• _Task_
Please state how many lines of the listing contain the word "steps", giving the number by itself.

• _Recorded data_
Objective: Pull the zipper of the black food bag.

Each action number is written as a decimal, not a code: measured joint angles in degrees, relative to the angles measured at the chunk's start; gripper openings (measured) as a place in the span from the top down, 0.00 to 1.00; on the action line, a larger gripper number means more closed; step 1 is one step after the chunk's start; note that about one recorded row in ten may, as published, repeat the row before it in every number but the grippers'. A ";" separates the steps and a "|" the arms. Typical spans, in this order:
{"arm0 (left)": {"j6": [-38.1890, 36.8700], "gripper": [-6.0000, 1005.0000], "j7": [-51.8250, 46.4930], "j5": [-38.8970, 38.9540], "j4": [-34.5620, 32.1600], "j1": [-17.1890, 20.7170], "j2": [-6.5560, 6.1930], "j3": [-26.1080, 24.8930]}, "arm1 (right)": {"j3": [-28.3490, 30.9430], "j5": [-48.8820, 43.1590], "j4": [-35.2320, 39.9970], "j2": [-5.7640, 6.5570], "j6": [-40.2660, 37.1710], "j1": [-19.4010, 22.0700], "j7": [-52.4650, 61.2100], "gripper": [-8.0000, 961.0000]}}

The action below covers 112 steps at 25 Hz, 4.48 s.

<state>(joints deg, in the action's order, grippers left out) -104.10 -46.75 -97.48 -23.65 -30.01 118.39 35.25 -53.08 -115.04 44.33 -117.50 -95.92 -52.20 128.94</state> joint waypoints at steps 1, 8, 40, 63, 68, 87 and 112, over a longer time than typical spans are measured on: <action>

• _Exercise output_
3